• What to produce
Below are records; reproduce exactly the lines from the one that has "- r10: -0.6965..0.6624" through the one that has "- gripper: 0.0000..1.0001", ends included, and nothing more.

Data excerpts
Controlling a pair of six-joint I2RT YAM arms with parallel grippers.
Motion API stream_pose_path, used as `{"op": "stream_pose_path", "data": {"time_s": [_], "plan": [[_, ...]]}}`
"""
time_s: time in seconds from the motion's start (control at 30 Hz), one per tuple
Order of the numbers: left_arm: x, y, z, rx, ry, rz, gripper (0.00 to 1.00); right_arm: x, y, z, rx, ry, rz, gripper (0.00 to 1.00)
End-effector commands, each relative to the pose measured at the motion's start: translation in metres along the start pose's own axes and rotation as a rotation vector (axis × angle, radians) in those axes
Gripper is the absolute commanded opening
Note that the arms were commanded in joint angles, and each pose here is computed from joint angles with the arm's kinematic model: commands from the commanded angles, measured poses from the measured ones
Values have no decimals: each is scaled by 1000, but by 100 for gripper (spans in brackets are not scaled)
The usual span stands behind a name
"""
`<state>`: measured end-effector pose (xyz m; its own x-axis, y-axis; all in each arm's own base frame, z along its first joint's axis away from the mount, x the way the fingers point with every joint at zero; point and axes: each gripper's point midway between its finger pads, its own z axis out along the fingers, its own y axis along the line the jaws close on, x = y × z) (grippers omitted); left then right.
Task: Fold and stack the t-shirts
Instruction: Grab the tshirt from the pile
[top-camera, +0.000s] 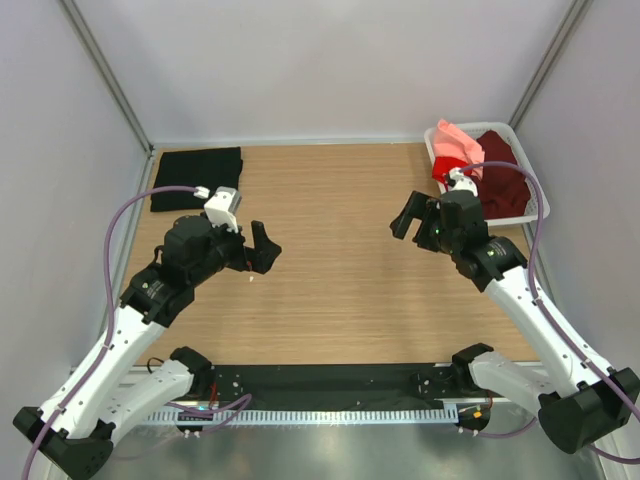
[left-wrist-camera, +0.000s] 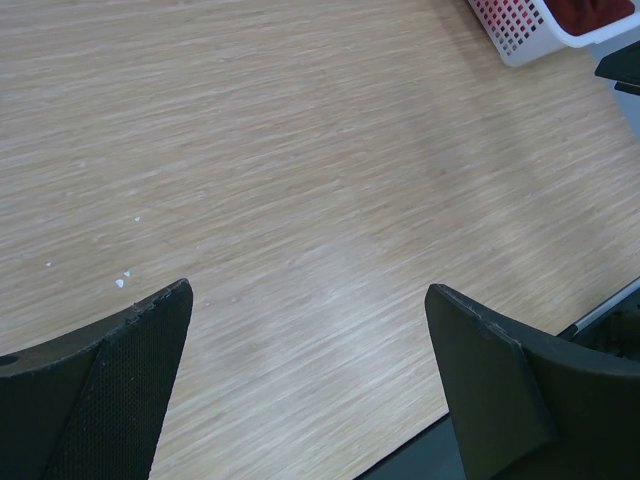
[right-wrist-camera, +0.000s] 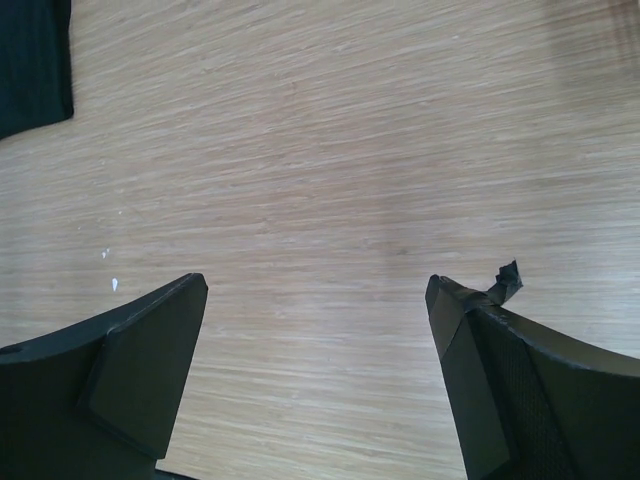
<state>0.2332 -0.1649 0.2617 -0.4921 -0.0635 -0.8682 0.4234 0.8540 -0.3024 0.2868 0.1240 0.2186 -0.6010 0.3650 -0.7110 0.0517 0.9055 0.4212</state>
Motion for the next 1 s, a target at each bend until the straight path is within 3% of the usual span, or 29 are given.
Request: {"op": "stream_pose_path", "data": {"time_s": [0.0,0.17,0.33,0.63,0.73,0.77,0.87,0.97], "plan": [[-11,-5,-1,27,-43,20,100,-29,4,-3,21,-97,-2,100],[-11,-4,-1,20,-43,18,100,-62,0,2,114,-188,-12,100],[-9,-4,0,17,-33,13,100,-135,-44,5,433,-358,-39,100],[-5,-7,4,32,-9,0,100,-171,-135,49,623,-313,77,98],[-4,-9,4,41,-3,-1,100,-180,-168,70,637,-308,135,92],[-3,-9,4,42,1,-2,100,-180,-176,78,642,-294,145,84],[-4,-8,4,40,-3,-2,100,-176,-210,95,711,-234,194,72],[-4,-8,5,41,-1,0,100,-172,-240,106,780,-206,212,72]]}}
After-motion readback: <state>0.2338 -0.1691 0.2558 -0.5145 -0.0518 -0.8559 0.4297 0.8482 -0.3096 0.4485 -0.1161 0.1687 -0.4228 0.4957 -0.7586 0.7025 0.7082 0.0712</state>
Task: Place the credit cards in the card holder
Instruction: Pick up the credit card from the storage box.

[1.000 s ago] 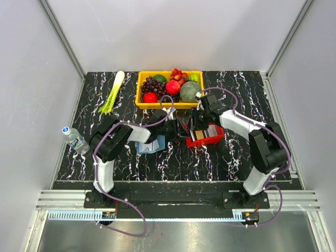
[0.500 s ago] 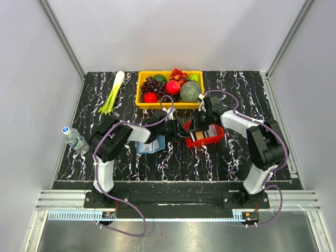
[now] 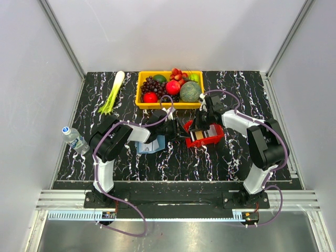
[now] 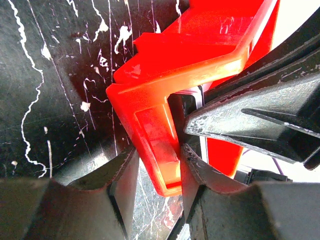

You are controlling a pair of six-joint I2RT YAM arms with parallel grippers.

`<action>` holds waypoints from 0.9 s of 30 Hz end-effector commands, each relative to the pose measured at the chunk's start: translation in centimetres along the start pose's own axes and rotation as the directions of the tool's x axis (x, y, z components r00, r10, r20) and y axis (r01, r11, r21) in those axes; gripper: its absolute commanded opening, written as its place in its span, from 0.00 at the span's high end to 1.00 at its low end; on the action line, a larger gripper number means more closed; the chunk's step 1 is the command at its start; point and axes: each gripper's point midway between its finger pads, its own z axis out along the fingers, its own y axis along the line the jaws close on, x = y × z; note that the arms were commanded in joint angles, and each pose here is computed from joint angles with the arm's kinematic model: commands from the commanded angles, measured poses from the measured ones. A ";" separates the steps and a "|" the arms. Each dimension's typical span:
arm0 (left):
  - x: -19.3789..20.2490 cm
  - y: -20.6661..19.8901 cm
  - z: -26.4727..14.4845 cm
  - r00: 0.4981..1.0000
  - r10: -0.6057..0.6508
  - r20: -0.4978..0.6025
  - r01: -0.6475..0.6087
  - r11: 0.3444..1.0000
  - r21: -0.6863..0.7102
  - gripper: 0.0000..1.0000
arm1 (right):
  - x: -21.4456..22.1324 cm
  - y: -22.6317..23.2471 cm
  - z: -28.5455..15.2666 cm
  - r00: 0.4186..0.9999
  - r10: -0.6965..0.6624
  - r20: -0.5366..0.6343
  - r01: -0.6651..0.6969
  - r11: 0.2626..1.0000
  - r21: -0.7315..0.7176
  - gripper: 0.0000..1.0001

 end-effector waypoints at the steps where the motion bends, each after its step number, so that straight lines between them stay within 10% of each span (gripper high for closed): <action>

• Output for this task
  - r10: -0.6965..0.6624
  - r20: -0.5366..0.6343
  - r01: -0.6651..0.6969
  - r11: 0.2626..1.0000
  - r21: -0.7315..0.7176
  - gripper: 0.0000..1.0001

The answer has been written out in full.